[Instructions for the task] Please restate, word for word, the lines below that begin at the one with "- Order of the" and end at the one with "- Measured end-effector". Leave out all other lines.

[Input data]
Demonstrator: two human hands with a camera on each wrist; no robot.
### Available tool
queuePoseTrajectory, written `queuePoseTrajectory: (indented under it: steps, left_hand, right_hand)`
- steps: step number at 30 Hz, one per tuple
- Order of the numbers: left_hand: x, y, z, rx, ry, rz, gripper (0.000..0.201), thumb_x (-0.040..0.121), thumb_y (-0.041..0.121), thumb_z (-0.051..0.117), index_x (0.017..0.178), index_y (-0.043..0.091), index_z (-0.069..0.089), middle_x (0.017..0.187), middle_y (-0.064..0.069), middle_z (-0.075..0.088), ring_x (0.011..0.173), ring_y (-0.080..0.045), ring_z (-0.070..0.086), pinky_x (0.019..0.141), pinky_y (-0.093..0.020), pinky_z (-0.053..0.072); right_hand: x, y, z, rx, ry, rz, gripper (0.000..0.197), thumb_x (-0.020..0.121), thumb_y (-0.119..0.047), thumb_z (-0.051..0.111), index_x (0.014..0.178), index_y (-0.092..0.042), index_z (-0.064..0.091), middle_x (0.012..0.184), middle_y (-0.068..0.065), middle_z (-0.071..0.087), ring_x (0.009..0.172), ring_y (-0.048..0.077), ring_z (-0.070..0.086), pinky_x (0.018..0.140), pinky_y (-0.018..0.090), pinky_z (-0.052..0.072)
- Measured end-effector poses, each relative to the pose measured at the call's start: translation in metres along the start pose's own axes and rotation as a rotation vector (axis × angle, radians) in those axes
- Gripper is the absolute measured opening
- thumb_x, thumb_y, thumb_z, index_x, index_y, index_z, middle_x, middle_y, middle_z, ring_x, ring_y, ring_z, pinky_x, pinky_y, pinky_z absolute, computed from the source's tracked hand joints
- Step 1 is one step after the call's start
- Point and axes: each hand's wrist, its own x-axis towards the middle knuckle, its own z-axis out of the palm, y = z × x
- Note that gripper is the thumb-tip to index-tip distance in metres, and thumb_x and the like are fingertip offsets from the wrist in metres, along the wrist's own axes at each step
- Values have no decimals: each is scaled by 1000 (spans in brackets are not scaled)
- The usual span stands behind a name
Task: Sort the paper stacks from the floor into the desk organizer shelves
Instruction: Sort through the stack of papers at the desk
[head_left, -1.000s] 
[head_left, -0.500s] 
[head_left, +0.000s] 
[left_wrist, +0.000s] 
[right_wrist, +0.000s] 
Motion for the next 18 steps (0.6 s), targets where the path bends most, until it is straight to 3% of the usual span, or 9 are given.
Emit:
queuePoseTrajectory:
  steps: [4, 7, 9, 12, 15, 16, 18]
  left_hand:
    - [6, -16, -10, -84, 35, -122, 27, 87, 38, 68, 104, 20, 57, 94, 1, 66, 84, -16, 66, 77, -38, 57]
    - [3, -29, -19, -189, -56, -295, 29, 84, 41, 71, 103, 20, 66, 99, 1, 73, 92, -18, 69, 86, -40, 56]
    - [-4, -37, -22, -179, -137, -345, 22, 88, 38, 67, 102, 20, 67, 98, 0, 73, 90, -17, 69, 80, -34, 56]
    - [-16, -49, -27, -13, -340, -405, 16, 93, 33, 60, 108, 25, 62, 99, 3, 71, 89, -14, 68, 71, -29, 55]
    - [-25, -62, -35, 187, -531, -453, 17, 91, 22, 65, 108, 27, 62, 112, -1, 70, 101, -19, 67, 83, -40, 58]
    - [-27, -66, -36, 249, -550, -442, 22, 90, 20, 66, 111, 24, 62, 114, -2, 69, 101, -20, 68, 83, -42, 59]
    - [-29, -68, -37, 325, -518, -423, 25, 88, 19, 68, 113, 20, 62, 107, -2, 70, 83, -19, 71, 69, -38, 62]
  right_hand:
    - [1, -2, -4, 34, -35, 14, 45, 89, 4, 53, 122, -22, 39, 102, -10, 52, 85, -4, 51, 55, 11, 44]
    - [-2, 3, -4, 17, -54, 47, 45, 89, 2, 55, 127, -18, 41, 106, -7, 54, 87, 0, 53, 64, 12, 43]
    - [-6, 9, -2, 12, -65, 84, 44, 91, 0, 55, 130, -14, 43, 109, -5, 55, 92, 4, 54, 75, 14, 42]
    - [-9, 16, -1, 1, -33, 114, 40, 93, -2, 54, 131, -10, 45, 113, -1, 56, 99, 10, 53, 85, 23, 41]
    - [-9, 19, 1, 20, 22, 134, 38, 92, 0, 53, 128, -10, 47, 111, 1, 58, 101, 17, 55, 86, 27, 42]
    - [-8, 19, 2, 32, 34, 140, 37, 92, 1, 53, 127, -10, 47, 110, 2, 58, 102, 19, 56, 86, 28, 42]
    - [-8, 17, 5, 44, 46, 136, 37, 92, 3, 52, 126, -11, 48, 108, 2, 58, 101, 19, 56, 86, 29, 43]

[Response to this task]
- Order of the numbers: left_hand: x, y, z, rx, ry, rz, gripper (0.000..0.201), thumb_x (-0.040..0.121), thumb_y (-0.041..0.121), thumb_z (-0.051..0.117), index_x (0.017..0.178), index_y (-0.043..0.091), index_z (-0.069..0.089), middle_x (0.017..0.187), middle_y (-0.064..0.069), middle_z (-0.075..0.088), ring_x (0.011..0.173), ring_y (-0.080..0.045), ring_z (-0.070..0.086), pinky_x (0.019..0.141), pinky_y (-0.093..0.020), pinky_z (-0.053..0.072); right_hand: x, y, z, rx, ry, rz, gripper (0.000..0.197), thumb_x (-0.020..0.121), thumb_y (-0.119..0.047), thumb_z (-0.051..0.111), index_x (0.014..0.178), index_y (-0.092..0.042), index_z (-0.064..0.091), middle_x (0.012..0.184), middle_y (-0.068..0.065), middle_z (-0.071..0.087), ring_x (0.009..0.172), ring_y (-0.048..0.077), ring_z (-0.070..0.086), pinky_x (0.018..0.140), pinky_y (-0.018..0.090), pinky_z (-0.052..0.072)
- Measured end-effector poses, each relative to the pose measured at the call's start: translation in metres along the start pose's own axes and rotation as a rotation vector (axis × angle, radians) in those axes

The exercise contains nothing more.